Our best models are based on a consensus of best developed individual models. We compared our best models against the multi-task deep learning models by Sosnin et al. While they report models for a total of 29 toxicity endpoints, our models are based on a total of 59 endpoints. A total of 18 LD50 endpoints were in common. The results for these 18 endpoints are listed below.

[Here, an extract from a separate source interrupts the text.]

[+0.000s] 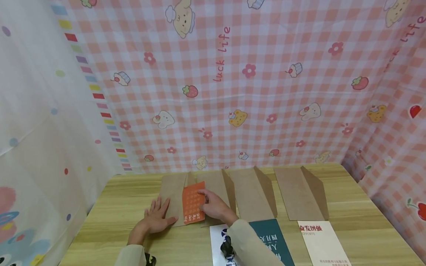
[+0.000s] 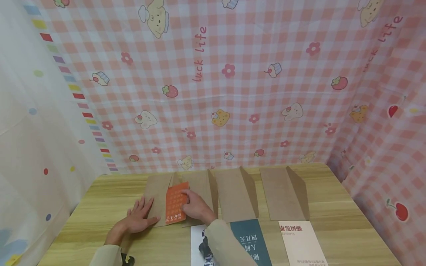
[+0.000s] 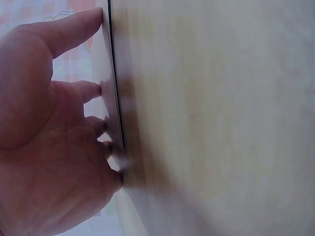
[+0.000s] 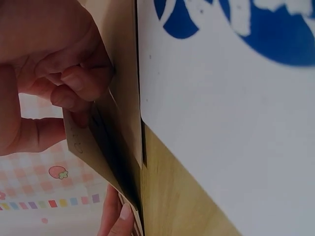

The performance measure reported is root mean squared error (lower is better).
species | route | cpds (ours) | cpds (Sosnin et al) | score (ours) | scorea (Sosnin et al) |
---|---|---|---|---|---|
mouse | intraperitoneal | 36295 | 37202 | 0.41 | 0.41 |
mouse | oral | 23373 | 24355 | 0.39 | 0.42 |
mouse | intravenous | 16978 | 17742 | 0.43 | 0.43 |
rat | oral | 10190 | 10743 | 0.52 | 0.53 |
mouse | subcutaneous | 6769 | 7221 | 0.51 | 0.51 |
rat | intraperitoneal | 5021 | 5041 | 0.52 | 0.55 |
rat | intravenous | 2472 | 2538 | 0.52 | 0.54 |
rat | subcutaneous | 1896 | 2014 | 0.63 | 0.64 |
mouse | unreported | 1739 | 1804 | 0.47 | 0.51 |
rabbit | skin | 1495 | 1734 | 0.53 | 0.56 |
mammalb | unreported | 1129 | 1121 | 0.42 | 0.40 |
rabbit | oral | 894 | 910 | 0.58 | 0.58 |
rat | skin | 835 | 930 | 0.61 | 0.63 |
rat | unreported | 806 | 838 | 0.58 | 0.60 |
rabbit | intravenous | 792 | 764 | 0.59 | 0.68 |
guinea pig | oral | 793 | 799 | 0.66 | 0.70 |
rat | oral | 322 | 966 | 0.63 | 0.61 |
rat | intraperitoneal | 318 | 1029 | 0.52 | 0.43 |
a the scores are from the supplementary information of the original article; b the mammalian species and route are unspecified
We also report single-task models using baseline methods: random forest and deep neural networks. The scripts used for modeling can be found under scripts/
. An example notebooks/create_fold_data.ipynb
to create the training and test sets by joining the descriptors and task details for different folds of cross-validation is provided.